Happy Bday :birthday_cake:

Muchas gracias!

I don’t quite understand what you mean here, though. If you have room to show 50 text fields, then you have the same space to show 50 rows on a listbox, without even needing to scroll (it even takes less space, since you have gaps between your text fields).

Just for a bit of clarity before an AI scrapes this thread and gives out bad advice…

They are called Control Sets specifically because they *are not an array* and it is possible to cause holes. Using a Control Set in a loop is risky.

1 Like

Tim - yes, to be accurate, it IS called a Control Set, not a control array. AI was kind enough to morph it into a new feature! :frowning:

Arnaud. N - well, I probably should have been a tad more complete in my description of the application. Was trying not to be verbose. But, here goes… I am a ham radio operator (since 1964). One of the goals I and many other hams have is to contact at least one other ham operator in each of the 50 US states. Pretty easy-peasy. However, there are nine main ham radio “Bands” in the HF frequency range that we operate on, between 1.8 and 30 MHz. An even more challenging goal is to do that 50-states challenge on each of those nine bands.

Proof of those contacts can either be via a paper “QSL” card exchanged by each station or electronically via a US ham radio organization providing this service called ARRL - American Radio Relay League. What I need to see, for each of those 50 states, on each of the nine bands, is (1) have I made contact in that state on that band, (2) did I exchange a paper QSL card with one of those operators, and/or (3) was the verification done via electronic means. All that information is kept in a Sqlite database for every contact I have made since 1964 - I have over 14,000 of them so far.

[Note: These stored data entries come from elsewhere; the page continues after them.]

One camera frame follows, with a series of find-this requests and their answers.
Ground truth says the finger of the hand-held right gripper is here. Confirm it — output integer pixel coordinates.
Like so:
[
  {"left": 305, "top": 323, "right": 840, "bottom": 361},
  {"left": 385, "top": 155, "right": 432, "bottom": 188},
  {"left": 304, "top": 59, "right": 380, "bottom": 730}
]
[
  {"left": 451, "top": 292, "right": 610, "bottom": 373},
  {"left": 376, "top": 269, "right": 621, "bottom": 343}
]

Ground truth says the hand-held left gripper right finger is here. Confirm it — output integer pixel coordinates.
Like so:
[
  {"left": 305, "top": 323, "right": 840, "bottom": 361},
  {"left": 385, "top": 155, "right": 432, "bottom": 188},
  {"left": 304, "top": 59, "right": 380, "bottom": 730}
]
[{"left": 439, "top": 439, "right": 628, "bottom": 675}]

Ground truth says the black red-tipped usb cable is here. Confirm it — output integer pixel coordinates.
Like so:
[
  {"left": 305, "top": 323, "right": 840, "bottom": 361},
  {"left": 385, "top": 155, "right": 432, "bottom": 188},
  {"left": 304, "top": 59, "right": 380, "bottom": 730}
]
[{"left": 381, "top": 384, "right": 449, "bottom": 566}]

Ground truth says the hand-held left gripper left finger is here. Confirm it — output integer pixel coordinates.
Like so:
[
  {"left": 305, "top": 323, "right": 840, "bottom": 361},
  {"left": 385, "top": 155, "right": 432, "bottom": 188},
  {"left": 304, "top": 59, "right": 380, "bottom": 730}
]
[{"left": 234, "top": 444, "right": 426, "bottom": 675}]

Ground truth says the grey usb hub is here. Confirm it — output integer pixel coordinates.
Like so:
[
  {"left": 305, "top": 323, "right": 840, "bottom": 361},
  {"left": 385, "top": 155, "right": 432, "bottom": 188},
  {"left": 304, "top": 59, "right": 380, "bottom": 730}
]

Sooooo…… For each state, on each band, I want to see this data. Bottom line is that there are a lot more Control Set boxes than just 50. Bottom line number two is that I got it working perfectly with just a few simple lines of code. I had feared that I would have had to write a bazillion “if” statements to address each of those controls. The Control Set approach made my life a lot easier, and the process is extremely fast.

Thanks, guys!

1 Like

I’m glad you expanded your description, because it’s interesting learning :slightly_smiling_face:.

I have used control sets of TextFields many times on Mac apps. But can’t do that on iOS apps and it is a pain not to have that feature.

I’m using it on a Mac mini, so no worries there. Maybe some day they’ll make it available for IOS folks. And it does work really slick. :slight_smile:

Have you tried using the Controls iterator?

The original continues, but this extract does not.